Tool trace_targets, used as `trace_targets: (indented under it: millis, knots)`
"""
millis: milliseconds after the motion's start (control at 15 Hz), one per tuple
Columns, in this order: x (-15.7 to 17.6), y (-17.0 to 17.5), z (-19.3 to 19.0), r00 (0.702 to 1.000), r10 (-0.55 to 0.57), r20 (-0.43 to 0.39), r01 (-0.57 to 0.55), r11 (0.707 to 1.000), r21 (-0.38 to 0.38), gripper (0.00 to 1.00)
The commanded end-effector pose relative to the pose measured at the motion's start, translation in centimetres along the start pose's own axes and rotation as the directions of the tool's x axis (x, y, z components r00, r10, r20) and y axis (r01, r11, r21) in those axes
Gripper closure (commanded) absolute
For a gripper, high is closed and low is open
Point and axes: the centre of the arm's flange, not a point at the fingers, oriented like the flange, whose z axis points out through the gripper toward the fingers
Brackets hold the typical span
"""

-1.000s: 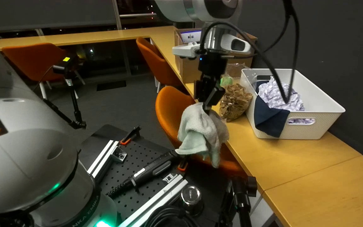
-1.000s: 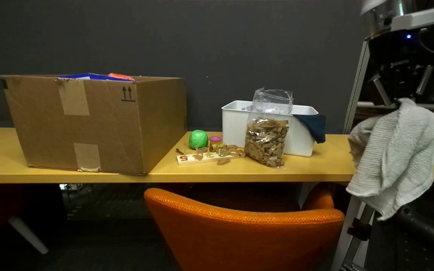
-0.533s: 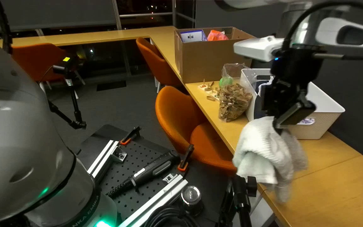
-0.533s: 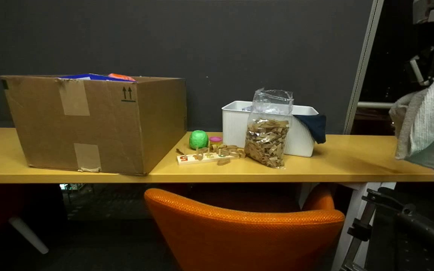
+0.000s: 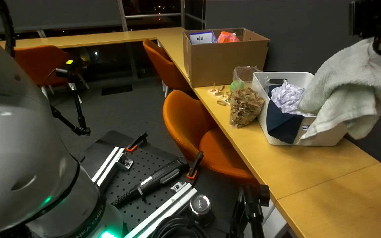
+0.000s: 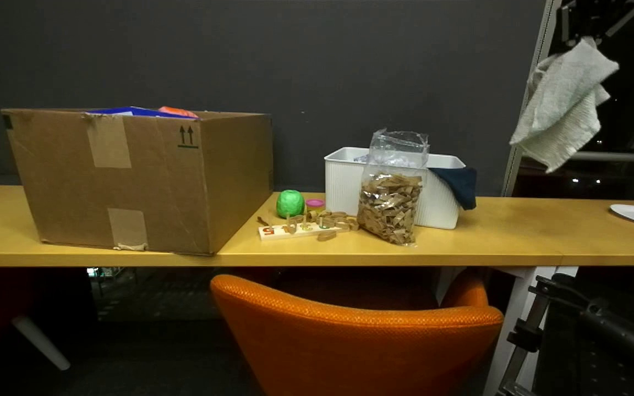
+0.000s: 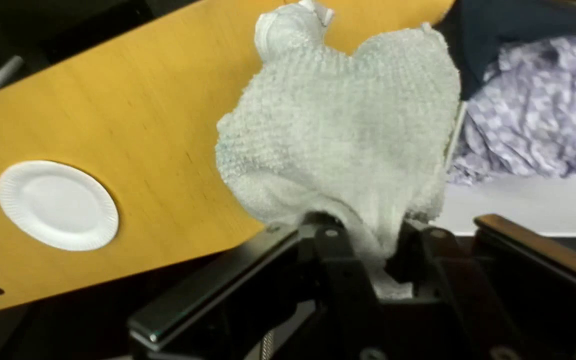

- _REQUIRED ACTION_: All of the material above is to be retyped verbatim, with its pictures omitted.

- _SOLVED EXERCISE_:
Tool trace_targets, used as `trace_targets: (indented under it: millis, knots)`
"""
millis: milliseconds after the motion's start (control at 15 Hz), one per tuple
Columns, in this order: x (-15.7 to 17.6), y (-17.0 to 17.5), z (-19.3 to 19.0), r00 (0.702 to 1.000), r10 (-0.55 to 0.57), r20 (-0.43 to 0.39), r01 (-0.57 to 0.55), r11 (0.707 to 1.000), r21 (-0.38 to 0.38), gripper (0.00 to 1.00)
The commanded end-effector pose relative to the pose measured at the motion's start, translation in centimetres along the start pose's own axes and rotation as the directions of the tool's x axis (x, y, z components r00, r10, r20) and y axis (r01, r11, r21) in those axes
Gripper closure (commanded) absolute
For a gripper, high is closed and low is open
Point and axes: the centre of the arm's flange, not a point at the fingers, oriented like the flange, whose z axis points out through the gripper toward the fingers
Brackets hold the typical span
"""

-1.000s: 
-1.000s: 
-0.533s: 
-0.533s: 
+0.000s: 
+0.000s: 
+0.000s: 

There is nothing more to this exercise.